Master Paintings and 19th Century European Art

Master Paintings and 19th Century European Art

View full screen - View 1 of Lot 54. Portrait of Doge Girolamo Priuli.

Property from a Private Collection

Jacopo Robusti, called Jacopo Tintoretto and Workshop

Portrait of Doge Girolamo Priuli

Auction Closed

May 25, 07:43 PM GMT

Estimate

80,000 - 120,000 USD

Lot Details

Description

Property from a Private Collection

Jacopo Robusti, called Jacopo Tintoretto and Workshop

Venice 1518 - 1594

Portrait of Doge Girolamo Priuli


oil on canvas

canvas: 25 by 19 5/8 in.; 63.4 by 50 cm.

framed: 34 by 29 in.; 86.4 by 73.7 cm.

Anonymous sale, Cologne, Van Ham, 24 October 1998, lot 1378;

With Robilant and Voena, London;

From whom acquired by a private American collector;

By whom anonymously sold, New York, Sotheby's, 30 January 2019, lot 59;

Where acquired by the present owner.

R. Krischel, Jacopo Tintoretto, 1519-1594, Cologne 2000, pp. 84-86, reproduced fig. 70;

R. Krischel, "Tintoretto at Work," in Tintoretto: Artist of Renaissance Venice, R. Echols and F. Ilchman (eds), exhibition catalogue, Washington 2018, pp. 80 and 232, note 119.

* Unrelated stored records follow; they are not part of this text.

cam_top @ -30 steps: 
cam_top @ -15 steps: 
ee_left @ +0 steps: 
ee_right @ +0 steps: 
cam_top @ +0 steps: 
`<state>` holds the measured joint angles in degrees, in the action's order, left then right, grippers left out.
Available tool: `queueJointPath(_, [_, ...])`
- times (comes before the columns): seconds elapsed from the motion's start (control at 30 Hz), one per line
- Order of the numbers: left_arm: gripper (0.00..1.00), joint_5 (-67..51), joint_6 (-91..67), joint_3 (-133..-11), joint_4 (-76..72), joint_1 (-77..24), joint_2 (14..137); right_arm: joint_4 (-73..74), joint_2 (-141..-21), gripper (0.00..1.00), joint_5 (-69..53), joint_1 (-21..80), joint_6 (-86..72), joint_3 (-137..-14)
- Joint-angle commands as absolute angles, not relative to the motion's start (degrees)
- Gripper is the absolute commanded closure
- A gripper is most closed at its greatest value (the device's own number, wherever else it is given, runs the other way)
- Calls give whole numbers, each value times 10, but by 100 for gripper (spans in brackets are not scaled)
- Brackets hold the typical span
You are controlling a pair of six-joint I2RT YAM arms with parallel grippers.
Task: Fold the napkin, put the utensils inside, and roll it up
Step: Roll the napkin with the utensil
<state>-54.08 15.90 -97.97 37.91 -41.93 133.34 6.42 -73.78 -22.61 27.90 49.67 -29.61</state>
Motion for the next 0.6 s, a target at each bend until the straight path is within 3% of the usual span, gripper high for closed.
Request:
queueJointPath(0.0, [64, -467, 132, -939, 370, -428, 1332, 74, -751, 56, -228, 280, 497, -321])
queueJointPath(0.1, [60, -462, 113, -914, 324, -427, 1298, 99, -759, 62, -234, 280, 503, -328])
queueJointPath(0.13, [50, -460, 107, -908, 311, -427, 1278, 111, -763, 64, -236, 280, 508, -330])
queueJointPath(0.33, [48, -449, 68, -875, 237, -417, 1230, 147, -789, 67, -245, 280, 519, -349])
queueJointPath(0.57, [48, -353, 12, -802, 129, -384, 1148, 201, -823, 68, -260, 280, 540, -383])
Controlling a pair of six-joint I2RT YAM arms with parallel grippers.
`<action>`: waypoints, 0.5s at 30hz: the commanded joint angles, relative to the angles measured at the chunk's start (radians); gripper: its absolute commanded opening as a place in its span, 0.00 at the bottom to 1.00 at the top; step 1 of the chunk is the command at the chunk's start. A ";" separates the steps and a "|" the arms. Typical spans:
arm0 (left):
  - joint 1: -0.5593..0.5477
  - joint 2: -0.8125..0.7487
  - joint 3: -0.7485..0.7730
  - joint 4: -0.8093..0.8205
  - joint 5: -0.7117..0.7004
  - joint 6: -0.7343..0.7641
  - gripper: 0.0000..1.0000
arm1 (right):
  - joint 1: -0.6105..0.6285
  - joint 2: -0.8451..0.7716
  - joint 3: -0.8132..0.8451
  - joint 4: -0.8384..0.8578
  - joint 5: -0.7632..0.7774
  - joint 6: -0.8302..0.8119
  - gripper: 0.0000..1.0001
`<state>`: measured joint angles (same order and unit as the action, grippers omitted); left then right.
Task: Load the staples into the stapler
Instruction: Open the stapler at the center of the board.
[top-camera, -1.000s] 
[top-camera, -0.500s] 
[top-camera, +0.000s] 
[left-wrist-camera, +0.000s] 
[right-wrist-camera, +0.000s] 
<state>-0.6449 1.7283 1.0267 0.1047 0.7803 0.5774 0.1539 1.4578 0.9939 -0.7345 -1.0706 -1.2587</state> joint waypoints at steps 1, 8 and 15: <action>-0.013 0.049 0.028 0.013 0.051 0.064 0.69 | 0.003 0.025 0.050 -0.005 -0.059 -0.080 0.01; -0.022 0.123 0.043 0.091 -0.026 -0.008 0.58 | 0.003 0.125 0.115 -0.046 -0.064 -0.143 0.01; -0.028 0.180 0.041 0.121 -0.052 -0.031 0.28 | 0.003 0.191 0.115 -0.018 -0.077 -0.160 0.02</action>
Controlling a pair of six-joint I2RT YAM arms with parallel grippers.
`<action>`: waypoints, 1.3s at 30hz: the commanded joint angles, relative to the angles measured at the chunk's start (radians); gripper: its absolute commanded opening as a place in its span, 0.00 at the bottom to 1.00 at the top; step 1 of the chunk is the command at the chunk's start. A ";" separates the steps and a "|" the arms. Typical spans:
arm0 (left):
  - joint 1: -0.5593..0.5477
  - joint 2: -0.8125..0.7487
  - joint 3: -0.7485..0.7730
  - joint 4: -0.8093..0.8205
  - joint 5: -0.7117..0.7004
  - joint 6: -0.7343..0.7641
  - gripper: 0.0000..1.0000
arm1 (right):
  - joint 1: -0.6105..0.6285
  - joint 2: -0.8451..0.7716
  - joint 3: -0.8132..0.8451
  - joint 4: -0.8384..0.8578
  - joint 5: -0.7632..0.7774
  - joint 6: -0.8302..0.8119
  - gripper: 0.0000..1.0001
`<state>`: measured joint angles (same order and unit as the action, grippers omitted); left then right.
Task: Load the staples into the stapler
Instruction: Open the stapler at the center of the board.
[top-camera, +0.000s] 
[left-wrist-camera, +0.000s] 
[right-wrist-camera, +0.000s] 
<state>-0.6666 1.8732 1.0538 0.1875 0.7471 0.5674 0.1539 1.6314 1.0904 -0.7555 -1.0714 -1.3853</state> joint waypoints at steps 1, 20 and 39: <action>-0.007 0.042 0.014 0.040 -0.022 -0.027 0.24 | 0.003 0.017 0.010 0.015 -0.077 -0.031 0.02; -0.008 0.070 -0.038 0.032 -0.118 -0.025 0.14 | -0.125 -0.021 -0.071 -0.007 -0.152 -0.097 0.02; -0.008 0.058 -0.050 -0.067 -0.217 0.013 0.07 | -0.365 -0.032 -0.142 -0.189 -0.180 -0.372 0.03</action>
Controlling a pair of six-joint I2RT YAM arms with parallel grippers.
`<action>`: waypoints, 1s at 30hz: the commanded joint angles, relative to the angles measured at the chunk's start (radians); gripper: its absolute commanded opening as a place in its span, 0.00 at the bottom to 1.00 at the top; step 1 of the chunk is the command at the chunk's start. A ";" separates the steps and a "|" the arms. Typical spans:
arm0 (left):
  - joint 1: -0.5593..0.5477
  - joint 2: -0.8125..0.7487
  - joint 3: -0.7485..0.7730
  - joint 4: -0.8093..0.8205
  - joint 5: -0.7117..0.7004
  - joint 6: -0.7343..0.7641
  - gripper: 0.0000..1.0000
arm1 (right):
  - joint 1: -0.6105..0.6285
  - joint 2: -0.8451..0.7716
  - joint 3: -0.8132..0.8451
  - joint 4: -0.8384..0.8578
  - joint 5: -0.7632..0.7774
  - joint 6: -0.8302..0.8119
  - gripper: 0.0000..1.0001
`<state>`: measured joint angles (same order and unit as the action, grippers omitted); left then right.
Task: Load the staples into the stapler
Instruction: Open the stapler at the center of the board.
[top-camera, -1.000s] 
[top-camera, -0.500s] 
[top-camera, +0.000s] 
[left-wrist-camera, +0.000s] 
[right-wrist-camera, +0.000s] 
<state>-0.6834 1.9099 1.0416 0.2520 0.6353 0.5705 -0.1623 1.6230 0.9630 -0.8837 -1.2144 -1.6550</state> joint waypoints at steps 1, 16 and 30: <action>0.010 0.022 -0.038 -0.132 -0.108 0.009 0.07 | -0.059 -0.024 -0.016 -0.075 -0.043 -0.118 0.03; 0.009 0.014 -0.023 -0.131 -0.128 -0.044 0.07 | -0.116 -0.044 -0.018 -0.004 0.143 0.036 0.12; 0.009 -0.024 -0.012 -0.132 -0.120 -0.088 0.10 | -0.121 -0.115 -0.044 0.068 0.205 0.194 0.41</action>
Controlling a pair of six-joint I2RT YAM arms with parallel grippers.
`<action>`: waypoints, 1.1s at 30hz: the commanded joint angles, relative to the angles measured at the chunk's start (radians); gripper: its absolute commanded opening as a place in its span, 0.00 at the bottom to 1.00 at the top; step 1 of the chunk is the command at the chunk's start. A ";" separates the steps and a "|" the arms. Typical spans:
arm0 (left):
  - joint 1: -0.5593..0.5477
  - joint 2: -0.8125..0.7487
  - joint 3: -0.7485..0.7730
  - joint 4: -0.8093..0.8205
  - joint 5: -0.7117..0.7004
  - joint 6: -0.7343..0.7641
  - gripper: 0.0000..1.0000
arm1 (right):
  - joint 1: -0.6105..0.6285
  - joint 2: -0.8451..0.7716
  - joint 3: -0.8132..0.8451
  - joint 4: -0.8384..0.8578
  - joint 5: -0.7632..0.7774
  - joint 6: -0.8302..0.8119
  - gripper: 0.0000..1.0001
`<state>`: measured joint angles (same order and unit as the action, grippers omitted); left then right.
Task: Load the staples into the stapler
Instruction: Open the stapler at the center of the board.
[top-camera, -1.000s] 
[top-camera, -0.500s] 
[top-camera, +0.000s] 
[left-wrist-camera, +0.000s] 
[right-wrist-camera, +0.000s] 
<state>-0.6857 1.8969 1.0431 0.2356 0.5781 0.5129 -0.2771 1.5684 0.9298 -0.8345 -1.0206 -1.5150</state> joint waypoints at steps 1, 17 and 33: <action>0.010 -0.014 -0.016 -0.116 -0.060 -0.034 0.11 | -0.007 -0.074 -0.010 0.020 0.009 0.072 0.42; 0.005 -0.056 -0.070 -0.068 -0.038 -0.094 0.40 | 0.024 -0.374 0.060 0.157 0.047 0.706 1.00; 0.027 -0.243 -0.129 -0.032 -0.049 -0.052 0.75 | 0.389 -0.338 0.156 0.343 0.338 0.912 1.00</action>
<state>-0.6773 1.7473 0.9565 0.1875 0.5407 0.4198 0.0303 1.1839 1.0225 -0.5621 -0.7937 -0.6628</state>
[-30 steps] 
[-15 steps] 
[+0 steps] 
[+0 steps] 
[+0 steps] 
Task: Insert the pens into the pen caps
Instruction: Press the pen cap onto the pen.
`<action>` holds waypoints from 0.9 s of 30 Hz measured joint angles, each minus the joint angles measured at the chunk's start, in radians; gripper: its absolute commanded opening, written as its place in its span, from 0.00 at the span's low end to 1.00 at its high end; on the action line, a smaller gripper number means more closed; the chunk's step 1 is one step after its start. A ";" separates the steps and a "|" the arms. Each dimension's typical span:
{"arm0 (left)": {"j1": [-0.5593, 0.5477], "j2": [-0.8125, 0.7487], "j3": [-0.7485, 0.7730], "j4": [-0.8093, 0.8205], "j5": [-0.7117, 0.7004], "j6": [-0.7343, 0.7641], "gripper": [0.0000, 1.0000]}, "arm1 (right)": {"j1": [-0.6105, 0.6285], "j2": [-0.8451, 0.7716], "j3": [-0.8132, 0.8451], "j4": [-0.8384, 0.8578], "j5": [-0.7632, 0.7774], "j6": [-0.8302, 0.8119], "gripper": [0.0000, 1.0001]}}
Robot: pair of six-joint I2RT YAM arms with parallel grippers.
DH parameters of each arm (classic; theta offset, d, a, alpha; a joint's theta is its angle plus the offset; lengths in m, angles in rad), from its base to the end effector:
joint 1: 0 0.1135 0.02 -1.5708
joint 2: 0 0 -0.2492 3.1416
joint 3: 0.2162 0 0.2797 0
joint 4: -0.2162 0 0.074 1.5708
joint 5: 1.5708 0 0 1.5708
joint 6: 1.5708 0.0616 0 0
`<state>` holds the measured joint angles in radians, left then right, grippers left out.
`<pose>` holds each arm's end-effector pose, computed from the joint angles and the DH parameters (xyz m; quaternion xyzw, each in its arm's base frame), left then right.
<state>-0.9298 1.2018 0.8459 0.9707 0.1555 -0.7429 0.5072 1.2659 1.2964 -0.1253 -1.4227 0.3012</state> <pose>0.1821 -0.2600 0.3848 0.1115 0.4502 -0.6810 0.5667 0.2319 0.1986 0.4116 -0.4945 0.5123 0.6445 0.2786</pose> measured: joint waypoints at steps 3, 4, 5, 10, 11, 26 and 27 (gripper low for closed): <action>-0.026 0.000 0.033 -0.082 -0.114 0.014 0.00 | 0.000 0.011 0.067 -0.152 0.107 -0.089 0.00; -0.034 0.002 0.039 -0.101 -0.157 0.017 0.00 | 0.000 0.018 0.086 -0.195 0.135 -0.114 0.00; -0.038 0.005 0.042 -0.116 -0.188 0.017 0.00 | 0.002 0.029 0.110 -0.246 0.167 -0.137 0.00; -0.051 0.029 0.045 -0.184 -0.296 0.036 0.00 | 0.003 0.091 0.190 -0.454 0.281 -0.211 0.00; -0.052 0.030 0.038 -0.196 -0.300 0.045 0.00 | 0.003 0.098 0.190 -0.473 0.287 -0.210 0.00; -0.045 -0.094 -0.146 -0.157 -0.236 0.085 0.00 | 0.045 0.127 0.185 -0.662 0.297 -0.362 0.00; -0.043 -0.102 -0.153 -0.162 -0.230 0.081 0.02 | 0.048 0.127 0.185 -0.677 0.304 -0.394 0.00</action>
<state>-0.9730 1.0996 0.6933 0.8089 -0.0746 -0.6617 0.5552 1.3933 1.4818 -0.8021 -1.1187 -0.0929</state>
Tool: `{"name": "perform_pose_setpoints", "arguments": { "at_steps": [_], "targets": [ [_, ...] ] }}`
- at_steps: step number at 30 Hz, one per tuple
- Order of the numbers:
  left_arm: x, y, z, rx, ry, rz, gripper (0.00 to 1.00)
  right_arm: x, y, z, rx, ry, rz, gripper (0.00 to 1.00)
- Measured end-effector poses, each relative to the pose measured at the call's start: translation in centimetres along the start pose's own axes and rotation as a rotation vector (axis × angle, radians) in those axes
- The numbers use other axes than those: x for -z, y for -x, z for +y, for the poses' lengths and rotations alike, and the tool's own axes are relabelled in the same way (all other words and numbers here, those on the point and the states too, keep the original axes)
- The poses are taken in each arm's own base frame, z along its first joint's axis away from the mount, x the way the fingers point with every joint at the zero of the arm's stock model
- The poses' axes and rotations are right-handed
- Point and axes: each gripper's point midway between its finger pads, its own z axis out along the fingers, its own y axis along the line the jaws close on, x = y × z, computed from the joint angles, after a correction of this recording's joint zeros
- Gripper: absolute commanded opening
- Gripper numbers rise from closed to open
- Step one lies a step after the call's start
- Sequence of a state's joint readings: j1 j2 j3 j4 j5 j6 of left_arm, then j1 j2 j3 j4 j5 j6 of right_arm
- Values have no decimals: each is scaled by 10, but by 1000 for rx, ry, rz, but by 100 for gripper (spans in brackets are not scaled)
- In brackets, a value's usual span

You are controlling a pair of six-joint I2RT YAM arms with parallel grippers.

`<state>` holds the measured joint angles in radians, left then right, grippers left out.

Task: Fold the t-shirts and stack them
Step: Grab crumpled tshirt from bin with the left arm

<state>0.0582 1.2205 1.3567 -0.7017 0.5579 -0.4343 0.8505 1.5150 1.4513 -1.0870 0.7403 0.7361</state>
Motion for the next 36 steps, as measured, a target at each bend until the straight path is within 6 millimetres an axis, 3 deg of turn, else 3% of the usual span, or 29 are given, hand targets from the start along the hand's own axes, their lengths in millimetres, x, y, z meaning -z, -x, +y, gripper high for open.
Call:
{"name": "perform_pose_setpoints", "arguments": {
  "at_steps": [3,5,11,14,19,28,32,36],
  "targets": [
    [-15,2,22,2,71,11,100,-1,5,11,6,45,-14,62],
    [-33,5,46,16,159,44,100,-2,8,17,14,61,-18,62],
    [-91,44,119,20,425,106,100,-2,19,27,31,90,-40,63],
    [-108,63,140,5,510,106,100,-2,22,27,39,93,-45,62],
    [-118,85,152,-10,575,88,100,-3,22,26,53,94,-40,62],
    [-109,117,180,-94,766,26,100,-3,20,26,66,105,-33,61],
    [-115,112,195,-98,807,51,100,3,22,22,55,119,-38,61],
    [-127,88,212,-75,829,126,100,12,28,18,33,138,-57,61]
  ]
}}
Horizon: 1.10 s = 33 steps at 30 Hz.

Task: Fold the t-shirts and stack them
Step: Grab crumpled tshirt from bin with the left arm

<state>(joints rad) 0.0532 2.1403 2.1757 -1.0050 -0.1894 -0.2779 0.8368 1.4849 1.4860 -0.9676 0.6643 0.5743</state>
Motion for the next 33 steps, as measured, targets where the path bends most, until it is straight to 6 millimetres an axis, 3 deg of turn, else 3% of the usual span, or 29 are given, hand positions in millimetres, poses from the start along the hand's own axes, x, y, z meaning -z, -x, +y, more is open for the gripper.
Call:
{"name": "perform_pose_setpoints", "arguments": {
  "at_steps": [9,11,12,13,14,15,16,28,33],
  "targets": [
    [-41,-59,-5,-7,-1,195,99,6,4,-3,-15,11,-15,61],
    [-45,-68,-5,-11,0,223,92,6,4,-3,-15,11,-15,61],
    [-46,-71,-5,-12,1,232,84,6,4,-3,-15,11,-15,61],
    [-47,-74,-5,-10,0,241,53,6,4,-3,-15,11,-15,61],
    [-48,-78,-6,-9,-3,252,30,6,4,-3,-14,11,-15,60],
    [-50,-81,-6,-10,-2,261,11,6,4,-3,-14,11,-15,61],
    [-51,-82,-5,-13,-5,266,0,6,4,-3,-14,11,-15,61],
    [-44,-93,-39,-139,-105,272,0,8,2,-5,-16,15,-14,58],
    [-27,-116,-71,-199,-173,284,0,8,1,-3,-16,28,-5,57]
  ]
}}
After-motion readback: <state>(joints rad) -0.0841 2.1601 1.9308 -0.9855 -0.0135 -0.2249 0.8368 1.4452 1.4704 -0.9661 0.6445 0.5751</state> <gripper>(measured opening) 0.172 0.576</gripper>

On 23 December 1560 Tintoretto received 25 Ducats for painting the portrait of the new doge - a responsibility that had hitherto been undertaken by Titian. The new incumbent was Girolamo Priuli (1486-1567), a Venetian nobleman, who served as 83rd Doge of Venice from 1 November 1559 until his death in 1567. Priuli's appointment coincided with the start of Tintoretto's employment in the Doge's Palace and the flourishing of his career as a state artist. During Priuli's dogeship, Tintoretto and his workshop were commissioned to produce a range of official imagery - the present portrait most probably served as the pattern for more than half a dozen commissions Tintoretto received for likenesses of the doge.


Tintoretto was famed for his speed of execution - one of his contemporaries, the playwright Andra Calmo, wrote: 'with a flourish of the brush [Jacopo] paint[s] a face from life in half an hour.' Particularly with rulers or officers of state, Tintoretto would sketch the head of the sitter from life before the portrait was worked up into a pattern (ricordo), which would remain in the workshop to be reproduced by members of the studio. Infrared reflectography images of the present work reveal changes in the doge's hat and beard, suggesting that the painting very possibly originated as a sketch, which was reworked to form the template for portraits that followed.


A prime, finished version of Tintoretto's portrait of Priuli does not appear to survive. The aforementioned portrait paid for in 1560 is generally considered to be that in the Gallerie dell'Accademia, Venice, attributed to Tintoretto's workshop.1 Two other notable recorded likenesses of Priuli, also attributed to the workshop, are those which portray the doge three-quarter-length, including his hands, formerly in the Detroit Institute of Arts, and sold New York, Christie's, 7 June 2002, lot 25 (as Studio of Tintoretto);2 and the other, half-length, portrait which was formerly in the J. Paul Getty Museum, Los Angeles, more recently sold Vienna, Dorotheum, 19 April 2016, lot 19.3 All three of these works reproduce the appearance of the present painting, with the more rounded head and cap, and a fuller beard.


Visual records of Priuli's tenure may still be found in their original Venetian context today. In 1565, Tintoretto completed work on one of his first major commissions for the Doge's Palace under Priuli's direction: the Atrio Quadrato, or Square Atrium - the first room at the top of the ceremonial golden staircase, the Scala d'Oro, where dignitaries would have waited before entering the main chambers. Tintoretto executed a series of paintings to decorate the space, which is crowned in the centre of the ceiling by an octagonal canvas depicting Doge Girolamo Priuli presented by Saint Jerome (the doge's patron saint), receiving a sword and a pair of scales from a personification of Justice, and an olive branch from Peace - allegorical figures representing virtues particularly prized in La Serenissima, and which were of course to be honoured and upheld by her leader.4 Priuli did indeed govern over a period of relative peace and prosperity, attested to by the large funerary monument to him and his brother, Lorenzo Priuli, the preceding doge, in the Church of San Salvatore, Venice.


1. P. Rossi, Jacopo Tintoretto. I Ritratti, vol. I, Venice 1974, p. 153, reproduced fig. 228.

2. Rossi 1974, p. 103, reproduced fig. 104.

3. Rossi 1974, p. 113, reproduced fig. 105.

4. R. Palluchini and P. Rossi, Tintoretto: Le opere sacre e profane, Milan 1982, vol. I, pp. 186-87, reproduced vol. II, p. 464, fig. 334.